A la vista de los casos de corrupción política que se suceden en las sociedades democráticas, cabe dudar de la capacidad del sistema para erradicar esa lacra. Pero sería cínico resignarse a su presencia como un elemento inevitable e incluso estructural de las organizaciones, sin intentar al menos minimizar su alcance fortaleciendo los filtros y los dispositivos de autodefensa. Es necesario asimismo comprender la mecánica de la corrupción más allá del simplismo que supone vincularla exclusivamente con la patrimonialización y el mal uso de un poder recibido en préstamo y no en propiedad, con la perversión de una «casta política» envilecida o con la deriva fatal de todo gobierno hacia la cleptocracia.
Poca gente se corrompe por sí sola, sin el concurso de un agente corruptor. Para que se lleguen a dar sobornos, comisiones ilegales o cohechos hace falta que alguien situado afuera ofrezca la mano tentadora al de adentro. Un promotor que quiere recalificar unos terrenos; una empresa necesitada de adjudicaciones de suministros o de encargos de obras; un inversor en busca de información privilegiada: son individuos y entidades particulares que forman parte de la sociedad. No es que los políticos sean una patulea de bribones caídos del cielo sobre un paraíso no contaminado antes de su llegada.
Al contrario, la gran mayoría de los políticos posee un sentido de la responsabilidad muy superior al promedio de los ciudadanos, aunque solo sea porque su oficio le enfrenta a situaciones que obligan a recordarlo de continuo. La corrupción consiste, en cierto modo, en la irrupción espuria de los intereses privados en lo público, en la profanación del espacio sagrado de la política por parte de unos agentes corruptores cuando estos tiene la suerte de dar con un político de pocos escrúpulos dispuesto a actuar indignamente, es decir, a ser corrompido.
Importa tenerlo en cuenta para entender uno de los fenómenos más inexplicables que rodean a determinados casos de corrupción. ¿Cómo es posible, nos preguntamos, que los ciudadanos consientan, apoyen e incluso premien con su voto a políticos corruptos, acusados o encausados en procesos relacionados con distintos niveles de corrupción? Desde la prolongada popularidad de Berlusconi en Italia hasta la arrolladora victoria electoral de listas marcadas con el sello Gürtel, no faltan ejemplos de asombrosa y paradójica tolerancia a la corrupción por parte de una sociedad a la que se supone extremadamente sensible ante los desmanes de sus gobernantes. Aunque de cara a la galería todos clamemos contra las fechorías -reales o supuestas, y a menudo sobredimensionadas- del político, a la hora de la verdad nos mostramos comprensivos en grado sumo con él.
Es una indulgencia interesada.

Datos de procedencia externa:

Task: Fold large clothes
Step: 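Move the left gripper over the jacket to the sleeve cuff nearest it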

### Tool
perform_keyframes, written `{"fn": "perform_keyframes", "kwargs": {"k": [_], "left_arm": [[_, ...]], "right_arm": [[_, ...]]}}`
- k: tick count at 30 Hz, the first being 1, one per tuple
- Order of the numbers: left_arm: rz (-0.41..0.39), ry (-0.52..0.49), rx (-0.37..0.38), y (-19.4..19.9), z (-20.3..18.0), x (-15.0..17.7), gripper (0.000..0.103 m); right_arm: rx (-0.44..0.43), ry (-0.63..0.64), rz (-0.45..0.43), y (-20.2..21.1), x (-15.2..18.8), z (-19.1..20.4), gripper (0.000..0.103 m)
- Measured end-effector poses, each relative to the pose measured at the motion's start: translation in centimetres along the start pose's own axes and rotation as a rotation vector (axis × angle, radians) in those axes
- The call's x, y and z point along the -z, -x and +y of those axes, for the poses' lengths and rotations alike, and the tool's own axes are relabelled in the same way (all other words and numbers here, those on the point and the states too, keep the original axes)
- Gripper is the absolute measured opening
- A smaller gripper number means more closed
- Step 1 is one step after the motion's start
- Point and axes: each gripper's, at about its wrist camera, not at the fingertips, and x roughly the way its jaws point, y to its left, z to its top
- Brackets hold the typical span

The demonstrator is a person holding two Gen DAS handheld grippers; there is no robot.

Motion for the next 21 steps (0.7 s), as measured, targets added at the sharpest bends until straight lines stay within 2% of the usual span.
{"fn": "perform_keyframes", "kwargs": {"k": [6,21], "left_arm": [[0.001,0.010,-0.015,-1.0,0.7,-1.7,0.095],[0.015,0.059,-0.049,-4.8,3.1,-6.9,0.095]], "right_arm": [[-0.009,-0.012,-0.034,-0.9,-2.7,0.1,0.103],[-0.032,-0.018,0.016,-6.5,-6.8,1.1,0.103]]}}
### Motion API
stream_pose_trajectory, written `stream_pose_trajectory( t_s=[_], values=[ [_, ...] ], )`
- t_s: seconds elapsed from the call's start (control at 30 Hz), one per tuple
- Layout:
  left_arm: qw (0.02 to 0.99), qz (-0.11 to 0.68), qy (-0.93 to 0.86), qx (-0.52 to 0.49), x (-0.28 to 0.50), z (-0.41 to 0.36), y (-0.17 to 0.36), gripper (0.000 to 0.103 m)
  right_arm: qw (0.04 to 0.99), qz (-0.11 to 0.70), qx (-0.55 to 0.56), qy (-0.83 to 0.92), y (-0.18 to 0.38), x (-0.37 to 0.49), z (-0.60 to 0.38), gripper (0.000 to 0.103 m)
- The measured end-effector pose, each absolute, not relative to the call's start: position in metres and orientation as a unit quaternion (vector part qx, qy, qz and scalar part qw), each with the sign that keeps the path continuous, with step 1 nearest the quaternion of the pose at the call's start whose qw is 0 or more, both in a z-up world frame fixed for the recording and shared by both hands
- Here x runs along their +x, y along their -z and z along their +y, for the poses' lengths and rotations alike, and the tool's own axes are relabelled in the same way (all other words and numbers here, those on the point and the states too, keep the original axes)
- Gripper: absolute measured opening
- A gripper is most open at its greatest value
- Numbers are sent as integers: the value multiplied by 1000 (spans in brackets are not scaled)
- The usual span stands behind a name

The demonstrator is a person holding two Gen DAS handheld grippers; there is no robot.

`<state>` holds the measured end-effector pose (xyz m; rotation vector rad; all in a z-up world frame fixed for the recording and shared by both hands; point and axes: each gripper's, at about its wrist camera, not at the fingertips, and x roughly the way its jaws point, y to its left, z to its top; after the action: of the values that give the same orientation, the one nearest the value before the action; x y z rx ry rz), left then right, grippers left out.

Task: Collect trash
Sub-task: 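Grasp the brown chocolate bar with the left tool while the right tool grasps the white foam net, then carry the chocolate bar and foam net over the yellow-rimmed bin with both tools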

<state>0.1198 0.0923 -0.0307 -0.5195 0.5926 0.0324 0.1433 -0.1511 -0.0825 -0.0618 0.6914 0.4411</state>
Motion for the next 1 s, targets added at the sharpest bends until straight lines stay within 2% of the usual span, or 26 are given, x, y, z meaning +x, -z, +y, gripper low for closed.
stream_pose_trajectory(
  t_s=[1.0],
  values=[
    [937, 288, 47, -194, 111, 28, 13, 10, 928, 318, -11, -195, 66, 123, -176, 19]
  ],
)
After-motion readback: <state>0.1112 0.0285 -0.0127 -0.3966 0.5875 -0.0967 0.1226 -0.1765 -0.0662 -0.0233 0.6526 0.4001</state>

El tolerante a la corrupción disculpa y perdona porque en última instancia espera que el malhechor le dispense alguno de los favores de los que se ha beneficiado. «Es un sinvergüenza, pero hace bien; si yo estuviera en su lugar, haría lo mismo», oímos decir con desparpajo a personas que consideran la política y sus prerrogativas una rueda de fortuna donde no importa tanto la disposición justa de servicios como la posibilidad de resultar agraciado el día menos pensado. Así funcionan las redes del clientelismo, mediante la promesa o la concesión de favores que comprometan la voluntad de los favorecidos aunque sólo hayan obtenido unas migajas en el reparto arbitrario de ganancias. Se trata de una visión predemocrática de la sociedad, de la negación de esa modernidad entre cuyos rasgos destaca Alain Touraine la «impersonalidad» de unas leyes que protege contra el nepotismo, el clientelismo y la corrupción. Cualquier lector de la novela picaresca reconocería en la conducta de los pícaros esa misma actitud de personalización de las expectativas, en un medio donde la capacidad individual de obtener beneficios prima sobre la voluntad de luchar contra la injusticia.
A ello se añade otra razón no menos poderosa: la corrupción del poderoso corrupto legitima la muchedumbre de pequeñas corruptelas que jalonan la vida cotidiana. Las facturas sin IVA, las trampas en las solicitudes de becas y los contratos sin Seguridad Social quedan en simpáticas travesuras si se las compara con la 'mordida' del grande. El tendero que vende género caducado y el funcionario que prolonga su rato de almuerzo más de lo debido encuentran en el político venal no solo un toldo protector que les dispensa de cualquier cargo de conciencia, sino un blanco al que dirigir su ira sumándose al coro de los indignados. «Y tú más», es el gran argumento. Total, que entre unas cosas y otras habrá que estar agradecidos a los políticos corruptos porque ejercen una alta función social, la de dar cobertura a nuestras miserias.